Ong Edison, Szedlak Anthony, Kang Yunyi, Smith Peyton, Smith Nicholas, McBride Madison, Finlay Darren, Vuori Kristiina, Mason James, Ball Edward D, Piermarocchi Carlo, Paternostro Giovanni
1 Salgomed Inc. , Del Mar, California.
J Comput Biol. 2015 Apr;22(4):266-88. doi: 10.1089/cmb.2014.0297.
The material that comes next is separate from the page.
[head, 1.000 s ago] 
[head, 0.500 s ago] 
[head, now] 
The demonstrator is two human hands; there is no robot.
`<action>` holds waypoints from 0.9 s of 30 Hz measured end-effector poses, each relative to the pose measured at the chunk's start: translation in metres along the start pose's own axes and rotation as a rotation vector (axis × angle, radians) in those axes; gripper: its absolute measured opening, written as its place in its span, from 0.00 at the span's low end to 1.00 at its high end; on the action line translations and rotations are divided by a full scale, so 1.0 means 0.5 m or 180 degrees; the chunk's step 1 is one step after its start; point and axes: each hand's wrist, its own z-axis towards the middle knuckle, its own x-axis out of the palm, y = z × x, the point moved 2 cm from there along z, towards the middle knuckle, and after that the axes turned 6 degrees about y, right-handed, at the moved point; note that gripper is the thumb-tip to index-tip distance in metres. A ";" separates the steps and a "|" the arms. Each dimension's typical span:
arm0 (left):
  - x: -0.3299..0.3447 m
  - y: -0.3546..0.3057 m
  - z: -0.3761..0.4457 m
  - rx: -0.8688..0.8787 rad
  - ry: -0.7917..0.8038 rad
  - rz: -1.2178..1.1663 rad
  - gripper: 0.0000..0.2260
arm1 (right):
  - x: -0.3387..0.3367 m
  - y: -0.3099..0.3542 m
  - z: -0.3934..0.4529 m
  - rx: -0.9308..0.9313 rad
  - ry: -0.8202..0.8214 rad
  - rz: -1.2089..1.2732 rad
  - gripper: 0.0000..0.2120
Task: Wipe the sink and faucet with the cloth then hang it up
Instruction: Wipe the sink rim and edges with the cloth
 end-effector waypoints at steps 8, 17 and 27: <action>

A key aim of systems biology is the reconstruction of molecular networks. We do not yet, however, have networks that integrate information from all datasets available for a particular clinical condition. This is in part due to the limited scalability, in terms of required computational time and power, of existing algorithms. Network reconstruction methods should also be scalable in the sense of allowing scientists from different backgrounds to efficiently integrate additional data. We present a network model of acute myeloid leukemia (AML). In the current version (AML 2.1), we have used gene expression data (both microarray and RNA-seq) from 5 different studies comprising a total of 771 AML samples and a protein-protein interactions dataset. Our scalable network reconstruction method is in part based on the well-known property of gene expression correlation among interacting molecules. The difficulty of distinguishing between direct and indirect interactions is addressed by optimizing the coefficient of variation of gene expression, using a validated gold-standard dataset of direct interactions. Computational time is much reduced compared to other network reconstruction methods. A key feature is the study of the reproducibility of interactions found in independent clinical datasets. An analysis of the most significant clusters, and of the network properties (intraset efficiency, degree, betweenness centrality, and PageRank) of common AML mutations demonstrated the biological significance of the network. A statistical analysis of the response of blast cells from 11 AML patients to a library of kinase inhibitors provided an experimental validation of the network. A combination of network and experimental data identified CDK1, CDK2, CDK4, and CDK6 and other kinases as potential therapeutic targets in AML.
系统生物学的一个关键目标是重建分子网络。然而,我们目前还没有能够整合特定临床状况下所有可用数据集信息的网络。部分原因在于现有算法在所需计算时间和能力方面的可扩展性有限。网络重建方法还应在允许不同背景的科学家有效整合额外数据的意义上具有可扩展性。我们提出了一种急性髓系白血病(AML)的网络模型。在当前版本(AML 2.1)中,我们使用了来自5项不同研究的基因表达数据(包括微阵列和RNA测序),这些研究总共包含771个AML样本以及一个蛋白质-蛋白质相互作用数据集。我们可扩展的网络重建方法部分基于相互作用分子之间基因表达相关性的著名特性。通过使用经过验证的直接相互作用的金标准数据集优化基因表达的变异系数,解决了区分直接和间接相互作用的难题。与其他网络重建方法相比,计算时间大幅减少。一个关键特征是研究在独立临床数据集中发现的相互作用的可重复性。对常见AML突变的最显著聚类以及网络特性(集内效率、度、介数中心性和PageRank)的分析证明了该网络的生物学意义。对11名AML患者的原始细胞对激酶抑制剂文库的反应进行的统计分析为该网络提供了实验验证。网络数据与实验数据相结合,确定了CDK1、CDK2、CDK4和CDK6以及其他激酶是AML潜在的治疗靶点。